Ce focus sur les organes
internes, en particulier les reins, est une approche nouvelle dans
l’étude des maladies émergentes. Jusqu’ici, la majorité des
recherches se concentraient sur les excréments ou la salive des
chauves-souris, négligeant les tissus qui pourraient receler
d’autres agents pathogènes. Cette étude suggère donc que les tissus
internes sous-étudiés pourraient être des réservoirs importants
pour des micro-organismes infectieux encore inconnus.
Micrographie électronique à transmission colorisée d’une particule
extracellulaire mature du virus Nipah (violet) près de la
périphérie d’une cellule VERO infectée (marron). Image prise et
retouchée au Centre de recherche intégrée du NIAID à Fort Detrick.
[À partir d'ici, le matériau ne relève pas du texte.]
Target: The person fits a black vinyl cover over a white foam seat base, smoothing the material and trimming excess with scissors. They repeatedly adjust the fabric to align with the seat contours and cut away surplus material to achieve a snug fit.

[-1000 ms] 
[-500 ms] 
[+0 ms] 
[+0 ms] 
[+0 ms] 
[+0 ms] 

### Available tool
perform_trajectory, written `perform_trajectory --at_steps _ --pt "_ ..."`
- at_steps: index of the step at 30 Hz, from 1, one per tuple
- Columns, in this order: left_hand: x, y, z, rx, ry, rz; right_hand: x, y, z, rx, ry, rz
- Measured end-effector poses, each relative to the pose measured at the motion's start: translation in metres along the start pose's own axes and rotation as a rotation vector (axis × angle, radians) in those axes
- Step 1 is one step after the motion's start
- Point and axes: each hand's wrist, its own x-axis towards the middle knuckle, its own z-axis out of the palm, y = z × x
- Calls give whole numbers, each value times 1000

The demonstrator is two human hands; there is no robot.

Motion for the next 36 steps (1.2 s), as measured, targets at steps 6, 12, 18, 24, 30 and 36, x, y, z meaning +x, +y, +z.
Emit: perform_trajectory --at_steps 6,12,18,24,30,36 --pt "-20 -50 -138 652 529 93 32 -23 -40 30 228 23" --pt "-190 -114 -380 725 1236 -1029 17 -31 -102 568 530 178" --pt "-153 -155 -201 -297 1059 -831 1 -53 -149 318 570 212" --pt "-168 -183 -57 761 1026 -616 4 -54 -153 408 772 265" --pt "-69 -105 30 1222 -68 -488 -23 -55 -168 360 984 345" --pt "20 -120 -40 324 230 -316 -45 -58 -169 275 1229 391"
Crédits : NIAIDPourquoi s’inquiéter des
virus de chauves-souris ?
Les chauves-souris sont des
hôtes naturels pour de nombreux virus dangereux. Elles ont été
impliquées dans l’émergence de plusieurs maladies virales majeures
affectant l’homme, telles que le virus Ebola, le virus Marburg, le
SRAS (Syndrome Respiratoire Aigu Sévère), le MERS (Syndrome
Respiratoire du Moyen-Orient), et plus récemment la COVID-19. La
particularité de ces animaux est qu’ils peuvent héberger ces virus
sans en être malades, leur système immunitaire étant
particulièrement adapté.
Le risque vient de la
transmission de ces virus à d’autres animaux, puis éventuellement
aux humains, souvent via des contacts directs ou indirects
(aliments, eau contaminés). Cette « transmission zoonotique » est à
l’origine de nombreuses pandémies. Mieux comprendre quels virus
circulent chez les chauves-souris, et comment ils peuvent
contaminer d’autres espèces, est donc un enjeu crucial de santé
mondiale.
Une vigilance indispensable
pour prévenir la prochaine épidémie
Cette découverte souligne
l’importance de renforcer la surveillance écologique et sanitaire
dans les zones où les humains et la faune sauvage cohabitent
étroitement. Les risques de transmission sont d’autant plus élevés
dans des zones rurales où les chauves-souris nichent à proximité
des villages et des vergers.
En conjuguant séquençage
génétique, écologie et surveillance sanitaire, les chercheurs
espèrent identifier précocement les agents pathogènes susceptibles
de déclencher la prochaine crise sanitaire mondiale. Cela permettra
d’anticiper les mesures de prévention, notamment en contrôlant la
contamination des aliments et de l’eau, afin d’éviter que ces
nouveaux virus ne franchissent la barrière inter-espèces.
En résumé, la découverte de ces nouveaux
virus chez les chauves-souris du Yunnan est un signal d’alarme
clair. Le risque d’émergence d’une maladie infectieuse grave,
transmissible à l’homme ou au bétail, est réel. Pour limiter ce
danger, une collaboration internationale en sciences, santé
publique et écologie est plus que jamais nécessaire.